Here $p_i$ is the probability of detecting the violation if it happens in the area $i$. A number $q_i$ is the probability of completing the violation[*] if violation occurs in the area $i$ and $g_i$ is the payoff of the completed violation in the area $i$.

Expression (13.5) means that if the violation is completed and detected[*] then the inspector premium is equal to the payoff of violation[*]. Expression (13.6) shows that if the violation is completed and detected, the violator payoff is negative. The payoff is positive, if it is completed and not detected.

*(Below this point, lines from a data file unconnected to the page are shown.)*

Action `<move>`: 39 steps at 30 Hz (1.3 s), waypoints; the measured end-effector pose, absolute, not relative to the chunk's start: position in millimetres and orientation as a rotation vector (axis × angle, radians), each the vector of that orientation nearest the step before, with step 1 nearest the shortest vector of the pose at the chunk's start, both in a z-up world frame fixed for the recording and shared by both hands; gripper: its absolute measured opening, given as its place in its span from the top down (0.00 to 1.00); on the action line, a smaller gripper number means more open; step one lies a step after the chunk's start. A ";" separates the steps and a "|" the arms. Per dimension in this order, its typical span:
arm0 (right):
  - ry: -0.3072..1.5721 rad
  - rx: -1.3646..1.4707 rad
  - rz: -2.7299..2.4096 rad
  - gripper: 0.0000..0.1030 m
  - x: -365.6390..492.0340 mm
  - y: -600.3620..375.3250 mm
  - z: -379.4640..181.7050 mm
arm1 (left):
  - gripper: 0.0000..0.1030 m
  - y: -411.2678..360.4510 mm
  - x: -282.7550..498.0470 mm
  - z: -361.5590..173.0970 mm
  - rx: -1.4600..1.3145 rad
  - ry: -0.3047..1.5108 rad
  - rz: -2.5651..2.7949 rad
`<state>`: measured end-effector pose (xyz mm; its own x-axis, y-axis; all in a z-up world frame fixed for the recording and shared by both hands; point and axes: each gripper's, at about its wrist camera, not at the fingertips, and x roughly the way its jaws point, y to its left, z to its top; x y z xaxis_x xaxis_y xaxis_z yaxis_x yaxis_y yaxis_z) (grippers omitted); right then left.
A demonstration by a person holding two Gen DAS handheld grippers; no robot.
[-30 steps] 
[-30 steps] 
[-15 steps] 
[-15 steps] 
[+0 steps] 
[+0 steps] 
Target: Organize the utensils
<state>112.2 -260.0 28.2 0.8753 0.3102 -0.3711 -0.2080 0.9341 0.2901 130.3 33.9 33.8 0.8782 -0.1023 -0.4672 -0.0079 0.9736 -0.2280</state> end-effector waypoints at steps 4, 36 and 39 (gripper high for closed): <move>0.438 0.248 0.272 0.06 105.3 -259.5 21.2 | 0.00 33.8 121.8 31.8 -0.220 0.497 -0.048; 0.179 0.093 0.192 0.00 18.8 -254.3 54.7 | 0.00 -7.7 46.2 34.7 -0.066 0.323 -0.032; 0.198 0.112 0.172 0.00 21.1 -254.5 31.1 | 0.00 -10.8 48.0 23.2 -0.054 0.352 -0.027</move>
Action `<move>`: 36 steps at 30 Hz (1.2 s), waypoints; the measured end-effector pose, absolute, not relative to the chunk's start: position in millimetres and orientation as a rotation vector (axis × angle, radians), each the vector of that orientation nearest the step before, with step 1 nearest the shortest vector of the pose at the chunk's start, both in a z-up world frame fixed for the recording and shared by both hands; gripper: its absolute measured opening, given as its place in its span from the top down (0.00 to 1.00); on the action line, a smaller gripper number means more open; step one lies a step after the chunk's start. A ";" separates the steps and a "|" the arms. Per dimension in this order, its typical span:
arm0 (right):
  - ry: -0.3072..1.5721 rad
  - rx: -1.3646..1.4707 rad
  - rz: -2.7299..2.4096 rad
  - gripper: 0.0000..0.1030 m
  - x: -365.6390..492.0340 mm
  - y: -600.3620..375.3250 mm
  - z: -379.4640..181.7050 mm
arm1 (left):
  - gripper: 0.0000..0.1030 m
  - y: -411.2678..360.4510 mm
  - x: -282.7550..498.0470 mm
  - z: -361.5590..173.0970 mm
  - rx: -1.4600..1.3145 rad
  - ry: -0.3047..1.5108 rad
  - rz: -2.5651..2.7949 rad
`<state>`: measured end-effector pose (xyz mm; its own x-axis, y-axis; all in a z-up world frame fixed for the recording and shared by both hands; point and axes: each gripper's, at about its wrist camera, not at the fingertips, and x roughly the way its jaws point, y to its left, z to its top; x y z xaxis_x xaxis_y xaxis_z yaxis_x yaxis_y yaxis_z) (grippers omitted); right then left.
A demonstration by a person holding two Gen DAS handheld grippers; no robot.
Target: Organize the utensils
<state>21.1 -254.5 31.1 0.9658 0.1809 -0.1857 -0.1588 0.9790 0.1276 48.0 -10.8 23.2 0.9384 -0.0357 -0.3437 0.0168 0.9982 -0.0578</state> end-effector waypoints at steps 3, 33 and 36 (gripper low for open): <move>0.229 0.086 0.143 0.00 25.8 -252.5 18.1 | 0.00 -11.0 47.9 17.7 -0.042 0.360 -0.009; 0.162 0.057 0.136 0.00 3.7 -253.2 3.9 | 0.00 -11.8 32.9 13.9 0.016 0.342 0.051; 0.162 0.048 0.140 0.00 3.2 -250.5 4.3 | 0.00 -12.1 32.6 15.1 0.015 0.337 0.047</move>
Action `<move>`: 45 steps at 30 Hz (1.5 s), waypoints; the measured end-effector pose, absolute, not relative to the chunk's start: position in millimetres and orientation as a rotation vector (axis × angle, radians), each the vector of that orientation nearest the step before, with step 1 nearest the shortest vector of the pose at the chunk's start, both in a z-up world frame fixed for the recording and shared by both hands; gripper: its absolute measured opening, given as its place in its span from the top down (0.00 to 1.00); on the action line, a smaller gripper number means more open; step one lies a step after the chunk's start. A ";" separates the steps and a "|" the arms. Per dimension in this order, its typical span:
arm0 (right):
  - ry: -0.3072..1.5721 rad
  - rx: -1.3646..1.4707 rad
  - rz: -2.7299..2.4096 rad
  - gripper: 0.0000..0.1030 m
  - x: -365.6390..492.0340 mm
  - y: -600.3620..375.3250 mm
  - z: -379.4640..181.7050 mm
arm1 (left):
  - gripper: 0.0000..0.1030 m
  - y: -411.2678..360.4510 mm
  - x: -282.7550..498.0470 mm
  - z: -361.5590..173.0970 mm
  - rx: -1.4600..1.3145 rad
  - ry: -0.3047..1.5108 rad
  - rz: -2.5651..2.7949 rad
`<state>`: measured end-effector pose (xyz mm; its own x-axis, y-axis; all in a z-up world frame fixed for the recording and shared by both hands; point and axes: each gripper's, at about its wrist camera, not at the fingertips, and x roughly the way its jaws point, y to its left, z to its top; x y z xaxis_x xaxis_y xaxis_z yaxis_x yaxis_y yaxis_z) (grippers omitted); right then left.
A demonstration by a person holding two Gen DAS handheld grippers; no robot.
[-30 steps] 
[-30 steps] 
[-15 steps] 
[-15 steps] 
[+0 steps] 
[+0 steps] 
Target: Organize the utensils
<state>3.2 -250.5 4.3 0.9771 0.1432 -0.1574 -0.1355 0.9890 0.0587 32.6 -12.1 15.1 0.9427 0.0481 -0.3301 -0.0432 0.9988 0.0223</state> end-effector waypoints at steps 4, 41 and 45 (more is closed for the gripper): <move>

The utility functions at given inspection and violation vectors $x$ and $y$

\begin{eqnarray}U(x,y)= \sum_{i,j} x_i u(i,j) y_j,
\end{eqnarray}


and

\begin{eqnarray}V(x,y)=\sum_{i,j} x_i v(i,j) y_j.
\end{eqnarray}


Here $u(x,y) \ne v(x,y)$, so the inspection model is a bimatrix game [Forgo et al., 1999]. The matrices (13.3) were defined by (13.5)(13.6) when
$p_1=0.1,\ p_2=0.2,\ p_3=0.3$, $g_i=1,\ i=1,,,.3$, and $q_1=q_2=1.0,\ q_3=0.1$.

3 Security Game

Consider a security system protecting some object. Denote by $x=(x_1,...,x_m)$, $x_i \ge 0,\ \sum_i x_i=1$ the protection vector and by $y=(y_1,..,y_m),\ y_j \ge 0,\ \sum_j y_j
=1$ the violation vector. Here $x_i$ denotes the part of security funds designated to protect the area $i$ and $y_j$ means the violation probability of the area $j$. Denote by $u(i,j)$ the security payoff function when the area $i$ is protected and the area $j$ is violated. Denote by $v(i,j)$ the violation payoff function when the area $i$ is protected and the area $j$ is violated. Utility functions $U(x,y)$ and $V(x,y)$ denote expected values of security and violation payoff functions using protection and violation vectors $x,y$. These vectors define the distribution of protection funds and violation probabilities.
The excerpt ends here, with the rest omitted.